On top of this foundation sit the 4Ps of agentic supply chains, i.e., productivity, prediction, personalization, and performance, which together shift the supply chain from cost center to value engine. Productivity automates the work. Prediction turns reactive into preemptive. Personalization tailors the network to each persona, including the CSCO, the plant manager, and the logistics lead. Performance ties every action to revenue protection, perfect order rate, and working capital velocity.

But the operating system only works when the accountability model is rebuilt. SLAs alone are obsolete in a world where service providers run model accuracy and self-healing rates while enterprises own perfect order rate and working capital days. The room aligned on a three-tier shared accountability model. Service-Level Agreements (SLAs) remain provider-owned and cover system uptime, model accuracy, and self-healing rate. Experience-Level Agreements (XLAs) are co-owned and cover forecast accuracy, order cycle time, supplier lead-time variance, and planning response time. Value-Level Agreements (VLAs) are enterprise-owned and cover OTIF (on-time in-full), working capital days, customer fill rate, and perfect order rate.

The connective thread is a Supply Chain Guardian, an orchestrator role that owns the end-to-end value stream, monitors process flow across the 15-plus systems most enterprises run, and ensures no demand signal is lost from forecast to delivery. The core idea is that the network gets a single point of orchestration and a single point of truth.

A three-move playbook to close the replanning gap

The roundtable conversations, the Mount Sinai cameo, Genpact’s client stories, and HFS field research converged on a playbook the leaders in the room could act on within four quarters.

  1. Make the network the unit of design.
    Most transformation programs still treat planning, procurement, manufacturing, and logistics as separate domains, each with its own roadmap, budget, and copilot. Always-on requires the network as the design unit, with shared data, shared KPIs, and a single orchestrator. Until that shift happens, every new agentic capability creates faster silos, not faster networks.
  2. Move from SLAs to VLAs through a Supply Chain Guardian (orchestrator).
    Define what the enterprise owns (VLAs), what the provider owns (SLAs), and what they co-own (XLAs). Make a single Supply Chain Guardian responsible for the connective thread. This is the structural move that turns shared accountability from a slide into an operating reality, and it is the move services providers are least prepared to deliver under existing project-based commercial models.
  3. Pick one workflow and measure replanning latency instead of project milestones.
    Choose one high-value flow, which could be clinical par-level replenishment, last-mile carrier allocation, supplier requalification, or autonomous PO dispatch, and target a step-change in awareness-to-action time. Replanning latency is the single metric that exposes whether your supply chain is genuinely always-on or merely well-instrumented.
The Bottom Line: AI is an enabler to accomplish always-on supply chains. However, the operating model needs to be rejigged to incorporate the 4P success framework, process guardian accountability model, and organizational restructuring.

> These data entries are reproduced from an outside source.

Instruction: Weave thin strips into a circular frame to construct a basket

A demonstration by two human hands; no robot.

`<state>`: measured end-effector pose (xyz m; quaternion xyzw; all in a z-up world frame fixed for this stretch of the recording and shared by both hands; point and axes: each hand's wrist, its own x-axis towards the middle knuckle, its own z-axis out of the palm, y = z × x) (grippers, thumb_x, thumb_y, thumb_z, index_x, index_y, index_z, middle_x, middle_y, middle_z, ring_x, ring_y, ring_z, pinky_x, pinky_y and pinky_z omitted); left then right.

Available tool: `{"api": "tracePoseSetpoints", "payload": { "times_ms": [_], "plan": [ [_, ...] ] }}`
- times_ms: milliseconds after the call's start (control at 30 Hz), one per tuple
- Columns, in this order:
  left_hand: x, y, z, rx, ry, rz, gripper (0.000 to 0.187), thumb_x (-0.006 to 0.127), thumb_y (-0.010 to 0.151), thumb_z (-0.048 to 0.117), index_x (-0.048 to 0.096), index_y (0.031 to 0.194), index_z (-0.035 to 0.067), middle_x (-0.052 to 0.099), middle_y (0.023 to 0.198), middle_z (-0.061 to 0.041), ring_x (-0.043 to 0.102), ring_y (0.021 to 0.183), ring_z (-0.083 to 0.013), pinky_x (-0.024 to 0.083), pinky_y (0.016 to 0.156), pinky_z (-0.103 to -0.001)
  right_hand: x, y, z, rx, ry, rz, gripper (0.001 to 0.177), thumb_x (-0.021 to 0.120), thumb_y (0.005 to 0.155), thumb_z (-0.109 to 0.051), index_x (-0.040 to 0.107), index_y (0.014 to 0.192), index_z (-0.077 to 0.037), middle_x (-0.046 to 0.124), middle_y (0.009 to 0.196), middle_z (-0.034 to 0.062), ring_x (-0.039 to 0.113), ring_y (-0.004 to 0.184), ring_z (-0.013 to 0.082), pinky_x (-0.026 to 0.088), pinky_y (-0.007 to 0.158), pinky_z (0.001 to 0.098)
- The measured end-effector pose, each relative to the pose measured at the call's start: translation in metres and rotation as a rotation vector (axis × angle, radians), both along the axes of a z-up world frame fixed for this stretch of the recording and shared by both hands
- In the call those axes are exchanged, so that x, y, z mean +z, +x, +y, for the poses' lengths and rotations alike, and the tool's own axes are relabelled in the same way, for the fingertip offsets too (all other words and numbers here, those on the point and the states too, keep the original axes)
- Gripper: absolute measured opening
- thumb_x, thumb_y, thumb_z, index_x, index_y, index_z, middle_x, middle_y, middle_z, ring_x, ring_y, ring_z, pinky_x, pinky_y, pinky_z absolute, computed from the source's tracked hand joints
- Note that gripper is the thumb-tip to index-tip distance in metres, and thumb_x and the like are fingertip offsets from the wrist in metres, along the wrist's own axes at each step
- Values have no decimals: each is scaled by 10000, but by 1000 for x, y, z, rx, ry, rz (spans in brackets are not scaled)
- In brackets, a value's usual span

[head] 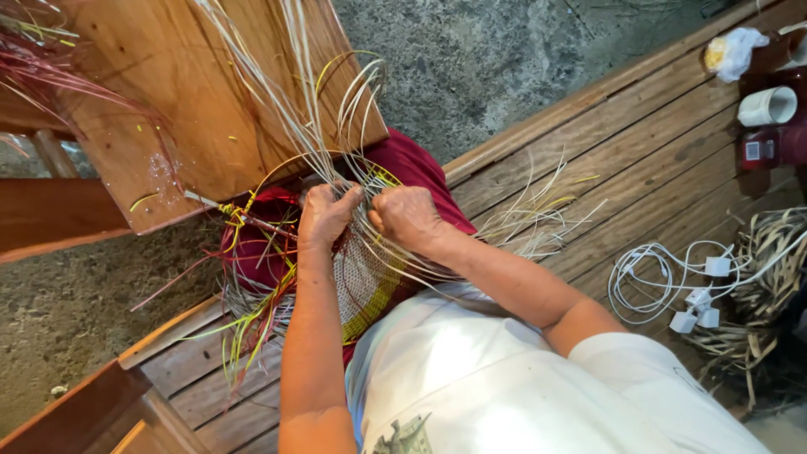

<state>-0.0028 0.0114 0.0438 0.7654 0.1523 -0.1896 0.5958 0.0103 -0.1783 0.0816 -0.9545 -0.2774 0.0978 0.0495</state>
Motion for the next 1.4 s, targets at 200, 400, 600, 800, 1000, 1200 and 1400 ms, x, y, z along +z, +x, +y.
{"api": "tracePoseSetpoints", "payload": {
  "times_ms": [200,400,600,800,1000,1200,1400],
  "plan": [
    [7,-3,-7,98,5,-53,237,826,794,277,808,1013,191,779,904,-91,742,939,-249,557,859,-402,-13,33,-7,0,23,28,208,639,867,-387,602,707,-259,650,646,-16,710,686,242,575,573,412],
    [19,-3,-12,165,-103,-44,267,767,803,112,803,1059,177,785,997,-106,723,1021,-262,547,932,-413,-41,83,-10,21,-62,-66,224,702,790,-459,661,734,-247,654,687,-25,709,688,231,578,574,404],
    [14,4,-16,167,-49,-23,290,835,797,184,815,1086,163,785,900,-93,737,853,-186,567,866,-346,-32,78,-8,72,-18,-147,170,689,801,-364,636,727,-220,643,671,-16,700,685,235,561,611,384],
    [-15,5,-22,90,249,-32,280,810,780,443,794,1052,384,789,964,81,719,1061,-208,219,1150,-367,-14,56,-2,133,102,-376,159,730,721,-343,610,699,-242,609,669,-35,657,675,184,518,613,331],
    [-24,5,-18,42,232,-23,326,797,809,458,777,1120,365,791,1010,47,709,1104,-231,175,1189,-465,-6,51,-11,168,174,-208,28,657,802,-183,632,813,-186,590,834,5,619,787,244,527,689,349],
    [-29,6,-13,23,229,2,304,761,846,495,800,1087,314,793,963,24,721,1082,-255,243,1155,-477,-13,59,-1,151,247,-154,38,593,862,-167,562,884,-171,567,821,16,650,812,227,545,707,331],
    [-7,3,-17,166,152,-12,218,804,781,294,804,999,280,793,921,-20,752,985,-238,545,945,-382,-1,80,4,291,287,-26,167,692,887,-281,620,1022,-214,597,863,28,643,828,268,531,738,388]
  ]
}}
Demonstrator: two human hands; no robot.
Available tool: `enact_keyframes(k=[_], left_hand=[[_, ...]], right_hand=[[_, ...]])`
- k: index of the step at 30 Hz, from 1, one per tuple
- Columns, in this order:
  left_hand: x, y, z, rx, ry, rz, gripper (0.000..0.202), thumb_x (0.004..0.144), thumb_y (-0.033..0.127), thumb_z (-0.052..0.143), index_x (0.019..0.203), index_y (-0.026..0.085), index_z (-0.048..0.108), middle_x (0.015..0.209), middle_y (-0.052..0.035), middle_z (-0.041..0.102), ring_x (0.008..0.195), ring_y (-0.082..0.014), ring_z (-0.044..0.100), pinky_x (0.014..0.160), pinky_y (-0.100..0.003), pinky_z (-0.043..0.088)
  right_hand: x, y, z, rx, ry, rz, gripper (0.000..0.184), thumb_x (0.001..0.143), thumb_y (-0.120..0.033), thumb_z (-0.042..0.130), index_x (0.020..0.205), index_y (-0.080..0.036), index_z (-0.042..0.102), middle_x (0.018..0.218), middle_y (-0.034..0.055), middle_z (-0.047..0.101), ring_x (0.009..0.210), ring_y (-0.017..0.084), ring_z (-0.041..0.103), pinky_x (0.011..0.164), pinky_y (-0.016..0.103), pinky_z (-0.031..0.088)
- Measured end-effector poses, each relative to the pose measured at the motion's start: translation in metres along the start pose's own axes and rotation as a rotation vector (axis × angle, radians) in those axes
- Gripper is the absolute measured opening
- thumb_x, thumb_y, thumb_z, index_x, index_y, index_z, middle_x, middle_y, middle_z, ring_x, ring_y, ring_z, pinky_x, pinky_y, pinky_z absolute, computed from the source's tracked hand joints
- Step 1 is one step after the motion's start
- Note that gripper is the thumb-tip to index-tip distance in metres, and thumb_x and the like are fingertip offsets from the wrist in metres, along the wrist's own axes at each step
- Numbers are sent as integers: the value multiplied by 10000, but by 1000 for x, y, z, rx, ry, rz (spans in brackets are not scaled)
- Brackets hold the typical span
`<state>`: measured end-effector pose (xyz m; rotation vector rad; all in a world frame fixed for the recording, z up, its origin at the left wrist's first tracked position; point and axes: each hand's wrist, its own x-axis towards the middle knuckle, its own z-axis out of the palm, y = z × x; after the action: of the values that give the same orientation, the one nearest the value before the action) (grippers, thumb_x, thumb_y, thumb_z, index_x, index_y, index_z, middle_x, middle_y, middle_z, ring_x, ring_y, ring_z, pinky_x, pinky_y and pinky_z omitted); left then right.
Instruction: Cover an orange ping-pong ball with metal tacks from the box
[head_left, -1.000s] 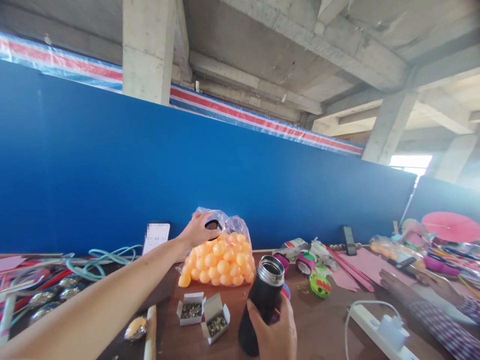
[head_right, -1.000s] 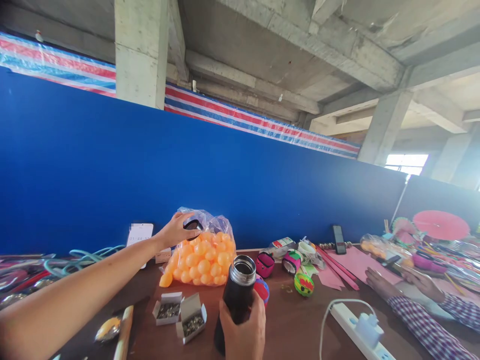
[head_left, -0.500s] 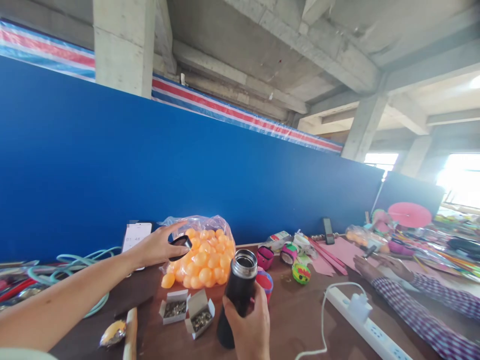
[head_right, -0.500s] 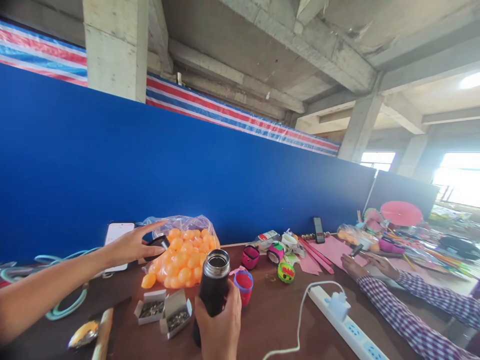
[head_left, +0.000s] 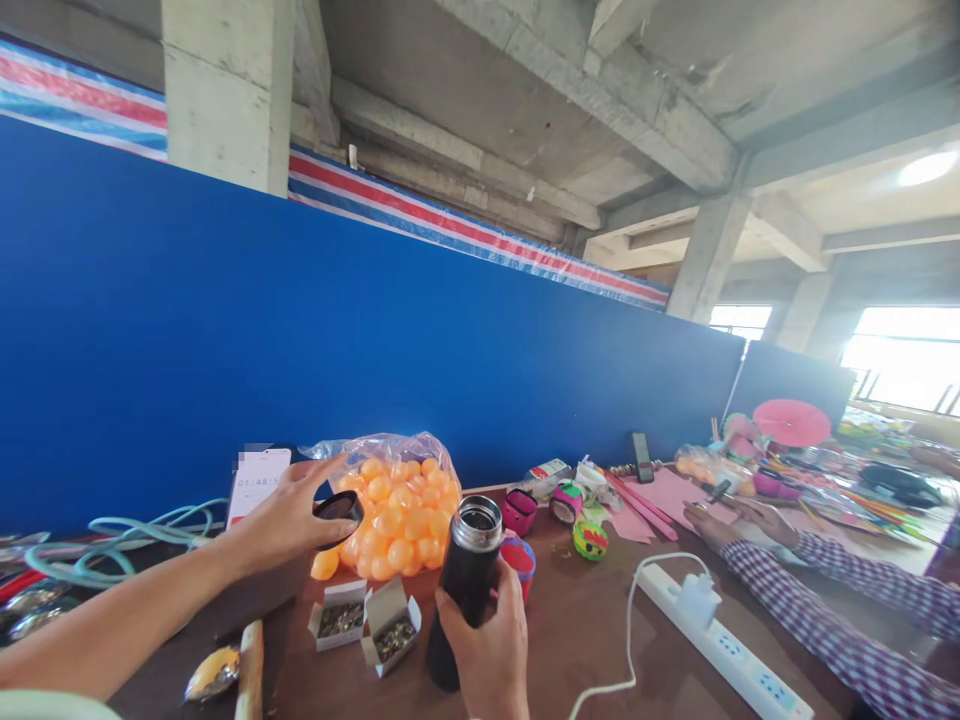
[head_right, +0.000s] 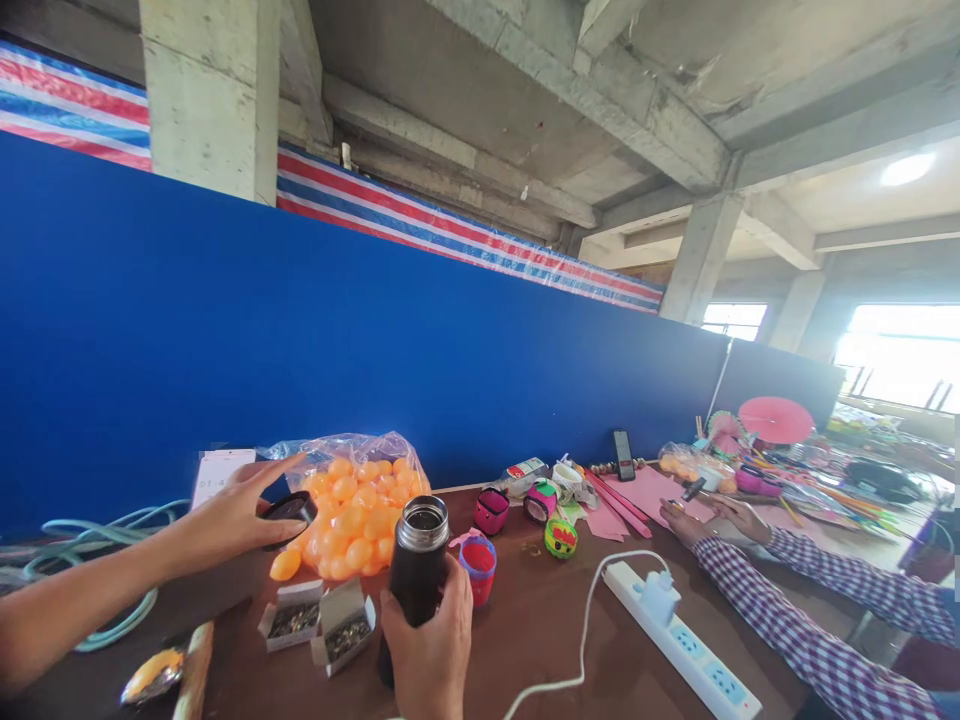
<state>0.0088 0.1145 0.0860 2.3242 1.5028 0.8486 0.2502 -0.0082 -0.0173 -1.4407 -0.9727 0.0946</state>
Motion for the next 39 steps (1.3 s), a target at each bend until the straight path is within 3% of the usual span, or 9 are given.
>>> enact_keyframes(k=[3,7,9,13,18,23,30,39], left_hand=[[-7,-1,3,-17,14,-36,853,661,484,639,1415,202,359,1330,-137,516,1202,-357,504,942,-412,454],[-21,1,11,-128,-82,-62,773,699,416,607,1400,198,366,1290,-113,584,1145,-317,574,932,-387,459],[-28,3,15,-184,-133,-40,705,694,408,618,1341,190,444,1298,-92,596,1165,-290,568,959,-353,444],[-44,15,24,-193,-231,-74,504,670,428,638,1130,223,625,1141,-43,698,1037,-267,640,871,-311,477],[-54,30,46,-214,-346,-69,355,674,361,609,998,231,674,921,4,736,829,-209,665,672,-243,461],[-50,35,75,-215,-376,-55,289,657,384,628,894,227,682,819,7,713,758,-195,647,595,-236,424],[-33,41,97,-201,-392,-23,303,638,406,642,860,206,693,861,-21,719,808,-232,649,616,-259,427],[-15,34,112,-119,-391,-18,337,636,458,642,840,193,686,838,-37,720,790,-242,659,605,-270,411]], right_hand=[[1,-2,-3,3,-81,29,508,638,-352,733,1109,-240,580,1000,39,699,913,255,656,761,342,531],[4,-2,-8,-37,-135,70,495,678,-403,703,1112,-239,531,1047,48,656,960,259,624,825,368,496],[6,-3,-12,-67,-147,88,507,697,-437,689,1125,-246,496,1071,48,626,988,258,601,861,384,471],[12,-3,-19,-113,-107,90,539,699,-491,679,1141,-260,475,1079,43,597,1002,263,579,886,402,444],[22,2,-28,-203,28,47,620,657,-555,687,1146,-231,485,1077,70,589,1014,297,569,895,428,428],[35,7,-40,-291,171,3,665,628,-582,691,1150,-211,512,1095,98,585,1019,324,567,911,450,423],[49,11,-62,-363,295,100,685,594,-610,674,1119,-184,565,1107,150,595,1017,370,566,905,498,430],[49,4,-61,-306,304,98,632,593,-568,687,1082,-179,592,1069,149,626,995,349,578,874,463,446]])
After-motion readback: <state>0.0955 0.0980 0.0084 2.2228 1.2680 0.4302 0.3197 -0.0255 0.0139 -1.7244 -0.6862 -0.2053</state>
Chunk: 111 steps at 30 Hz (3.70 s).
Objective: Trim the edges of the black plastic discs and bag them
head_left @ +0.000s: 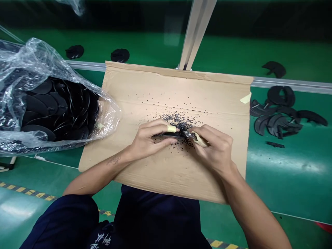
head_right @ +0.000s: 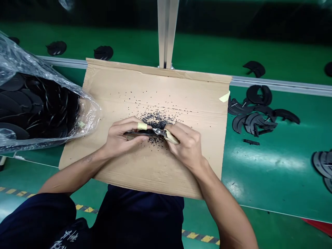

The replanning gap is closing for the few who are rebuilding the supply chain as a shared, interoperable, outcome-accountable system. For everyone else, every new agent just means a faster route to the same six-week answer.

The room left New York with a simpler test for every supply chain investment. Does it shorten replanning latency, broaden shared accountability, and move the enterprise up the AI Trust Curve?